In a Twitter post, the company’s CEO Alex Svanevik said there are two reasons for the decision to reduce the number of employees. First, the company scaled up the team on the back of breakneck growth in the early years of operations, which led to the organization “taking on surface that is not part of Nansen’s core strategy”.

Second, 2022 was a brutal year for crypto markets. Although the company has seen a diversification of income via corporate and institutional customers last year, the cost base is too high in relation to where the company is today.

“We have several years of runway, but our priority is to build a sustainable business,” Svanevik wrote. “A reduction of 30% of our team is significant. But we believe we must make organizational changes to create the right conditions for those who live with us.”

In 2021, Nansen raised $75 million in a series B round led by American venture capital firm Accel.

Other prominent investors who participated included Singapore sovereign wealth fund GIC, US investment firm Tiger Global, Siam Commercial Bank’s (SCB) venture arm SCB 10X, and existing investor a16z. Crypto-specific investors such as L1 Digital and Folius Ventures also joined the round.
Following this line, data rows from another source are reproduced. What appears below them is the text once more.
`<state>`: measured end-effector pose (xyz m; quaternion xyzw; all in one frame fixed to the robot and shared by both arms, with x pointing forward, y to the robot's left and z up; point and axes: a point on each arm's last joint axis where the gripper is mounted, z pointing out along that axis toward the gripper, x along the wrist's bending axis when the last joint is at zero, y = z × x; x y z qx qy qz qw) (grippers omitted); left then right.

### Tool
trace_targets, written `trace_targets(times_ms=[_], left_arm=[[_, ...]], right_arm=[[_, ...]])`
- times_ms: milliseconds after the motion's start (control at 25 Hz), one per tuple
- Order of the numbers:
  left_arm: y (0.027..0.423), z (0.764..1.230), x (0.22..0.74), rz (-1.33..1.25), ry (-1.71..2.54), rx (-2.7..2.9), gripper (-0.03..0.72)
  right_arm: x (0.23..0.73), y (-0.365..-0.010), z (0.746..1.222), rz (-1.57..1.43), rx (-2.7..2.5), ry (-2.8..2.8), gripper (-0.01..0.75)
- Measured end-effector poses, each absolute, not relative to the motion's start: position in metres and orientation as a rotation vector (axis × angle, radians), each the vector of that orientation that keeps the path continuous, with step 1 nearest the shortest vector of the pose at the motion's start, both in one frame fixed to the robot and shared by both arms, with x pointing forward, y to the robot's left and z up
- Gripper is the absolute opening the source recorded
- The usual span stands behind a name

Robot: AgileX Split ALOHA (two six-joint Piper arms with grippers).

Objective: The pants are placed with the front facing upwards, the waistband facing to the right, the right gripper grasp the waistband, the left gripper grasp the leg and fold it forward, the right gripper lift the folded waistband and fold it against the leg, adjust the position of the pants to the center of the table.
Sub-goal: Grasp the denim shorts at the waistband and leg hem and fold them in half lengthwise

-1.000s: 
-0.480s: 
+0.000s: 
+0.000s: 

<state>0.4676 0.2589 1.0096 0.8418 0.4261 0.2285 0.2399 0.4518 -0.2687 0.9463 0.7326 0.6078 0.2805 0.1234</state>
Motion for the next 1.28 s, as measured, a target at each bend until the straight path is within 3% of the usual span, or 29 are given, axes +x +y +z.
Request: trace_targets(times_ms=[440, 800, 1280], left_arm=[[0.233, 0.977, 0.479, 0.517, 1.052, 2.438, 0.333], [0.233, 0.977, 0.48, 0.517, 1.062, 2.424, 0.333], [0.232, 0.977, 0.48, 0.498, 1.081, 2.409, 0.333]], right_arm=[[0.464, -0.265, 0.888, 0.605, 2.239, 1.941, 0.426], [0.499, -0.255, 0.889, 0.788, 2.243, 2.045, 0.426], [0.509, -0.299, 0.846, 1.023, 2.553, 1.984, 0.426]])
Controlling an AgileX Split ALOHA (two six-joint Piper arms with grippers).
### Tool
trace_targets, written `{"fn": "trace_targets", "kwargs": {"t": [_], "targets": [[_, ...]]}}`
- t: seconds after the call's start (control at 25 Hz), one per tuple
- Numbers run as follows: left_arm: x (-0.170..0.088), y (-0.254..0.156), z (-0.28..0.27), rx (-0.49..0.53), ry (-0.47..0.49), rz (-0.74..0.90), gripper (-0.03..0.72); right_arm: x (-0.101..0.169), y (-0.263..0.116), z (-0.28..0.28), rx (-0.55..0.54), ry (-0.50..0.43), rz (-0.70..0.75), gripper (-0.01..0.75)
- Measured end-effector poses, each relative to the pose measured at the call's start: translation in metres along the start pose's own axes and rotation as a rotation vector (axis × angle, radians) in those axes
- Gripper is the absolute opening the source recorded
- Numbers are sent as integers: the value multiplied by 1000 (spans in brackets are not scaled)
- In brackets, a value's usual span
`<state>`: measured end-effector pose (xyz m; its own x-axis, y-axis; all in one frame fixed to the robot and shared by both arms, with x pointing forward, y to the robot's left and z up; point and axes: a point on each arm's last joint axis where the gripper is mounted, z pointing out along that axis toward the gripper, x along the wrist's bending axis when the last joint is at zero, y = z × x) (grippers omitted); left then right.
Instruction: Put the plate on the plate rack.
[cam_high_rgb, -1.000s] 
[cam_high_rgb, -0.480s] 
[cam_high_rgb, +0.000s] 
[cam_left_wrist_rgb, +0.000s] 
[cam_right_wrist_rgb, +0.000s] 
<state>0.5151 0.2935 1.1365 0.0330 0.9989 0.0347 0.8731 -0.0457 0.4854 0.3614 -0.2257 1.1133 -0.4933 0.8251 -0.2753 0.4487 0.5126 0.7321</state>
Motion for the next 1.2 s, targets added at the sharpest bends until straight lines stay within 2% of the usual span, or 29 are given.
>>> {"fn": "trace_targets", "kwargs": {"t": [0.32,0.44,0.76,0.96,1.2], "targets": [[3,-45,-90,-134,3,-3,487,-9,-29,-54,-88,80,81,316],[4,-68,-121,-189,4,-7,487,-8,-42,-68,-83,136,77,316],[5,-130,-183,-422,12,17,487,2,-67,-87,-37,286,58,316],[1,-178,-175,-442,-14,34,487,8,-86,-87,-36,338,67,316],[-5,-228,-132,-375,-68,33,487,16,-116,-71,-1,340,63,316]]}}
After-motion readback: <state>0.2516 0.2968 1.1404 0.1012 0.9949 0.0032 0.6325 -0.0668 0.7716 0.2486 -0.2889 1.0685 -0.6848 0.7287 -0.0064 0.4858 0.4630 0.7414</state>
Founded in 2020, Nansen analyzes chain data, wallet tags and entities on blockchains including Ethereum, Polygon, Binance Smart Chain, Fantom, Avalanche and Celo. It also tracks decentralized finance (DeFi) projects and non-fungible token (NFT) trades. Clients – DeFiance Capital, Genesis Block Ventures, Polygon and the team behind Axie Infinity, to name a few – use Nansen’s services to make informed decisions.

Earlier this year, cryptocurrency firm Genesis cut 30% of its workforce—its second round of layoffs in less than six months. Crypto exchange Huobi also laid off around 20% of its staff in the latest sign of sharp cost-cutting in the industry as investor interest in digital assets waned.